Take the line containing "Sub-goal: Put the" and every line after it to the end of the data, and write them out exactly as they appear.

#### SUPPLIED DATA

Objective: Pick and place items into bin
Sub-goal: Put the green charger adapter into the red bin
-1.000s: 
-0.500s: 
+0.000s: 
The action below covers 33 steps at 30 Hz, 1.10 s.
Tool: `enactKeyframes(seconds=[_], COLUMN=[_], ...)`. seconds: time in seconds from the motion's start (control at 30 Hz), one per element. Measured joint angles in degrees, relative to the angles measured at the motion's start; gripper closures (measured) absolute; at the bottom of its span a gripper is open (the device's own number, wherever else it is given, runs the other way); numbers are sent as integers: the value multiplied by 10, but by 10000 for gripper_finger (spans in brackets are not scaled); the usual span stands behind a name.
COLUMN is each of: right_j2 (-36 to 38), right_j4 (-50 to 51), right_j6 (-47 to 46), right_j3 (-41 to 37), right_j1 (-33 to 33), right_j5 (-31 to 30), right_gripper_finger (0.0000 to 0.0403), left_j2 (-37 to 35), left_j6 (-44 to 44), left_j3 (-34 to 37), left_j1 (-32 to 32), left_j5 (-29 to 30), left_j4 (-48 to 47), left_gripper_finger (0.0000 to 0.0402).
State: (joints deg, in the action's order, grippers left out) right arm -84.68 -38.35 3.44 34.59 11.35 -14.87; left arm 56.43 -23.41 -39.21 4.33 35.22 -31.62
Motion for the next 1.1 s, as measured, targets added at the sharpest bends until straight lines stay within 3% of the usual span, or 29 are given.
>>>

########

◆ **RESULT**
Sub-goal: Put the green charger adapter into the red bin
-1.000s: 
-0.500s: 
+0.000s: 
The action below covers 33 steps at 30 Hz, 1.10 s.
Tool: `enactKeyframes(seconds=[_], COLUMN=[_], ...)`. seconds: time in seconds from the motion's start (control at 30 Hz), one per element. Measured joint angles in degrees, relative to the angles measured at the motion's start; gripper closures (measured) absolute; at the bottom of its span a gripper is open (the device's own number, wherever else it is given, runs the other way); numbers are sent as integers: the value multiplied by 10, but by 10000 for gripper_finger (spans in brackets are not scaled); the usual span stands behind a name.
COLUMN is each of: right_j2 (-36 to 38), right_j4 (-50 to 51), right_j6 (-47 to 46), right_j3 (-41 to 37), right_j1 (-33 to 33), right_j5 (-31 to 30), right_gripper_finger (0.0000 to 0.0403), left_j2 (-37 to 35), left_j6 (-44 to 44), left_j3 (-34 to 37), left_j1 (-32 to 32), left_j5 (-29 to 30), left_j4 (-48 to 47), left_gripper_finger (0.0000 to 0.0402).
State: (joints deg, in the action's order, grippers left out) right arm -84.68 -38.35 3.44 34.59 11.35 -14.87; left arm 56.43 -23.41 -39.21 4.33 35.22 -31.62
Motion for the next 1.1 s, as measured, targets added at the sharpest bends until straight lines stay within 3% of the usual span, or 29 are given.
>>>

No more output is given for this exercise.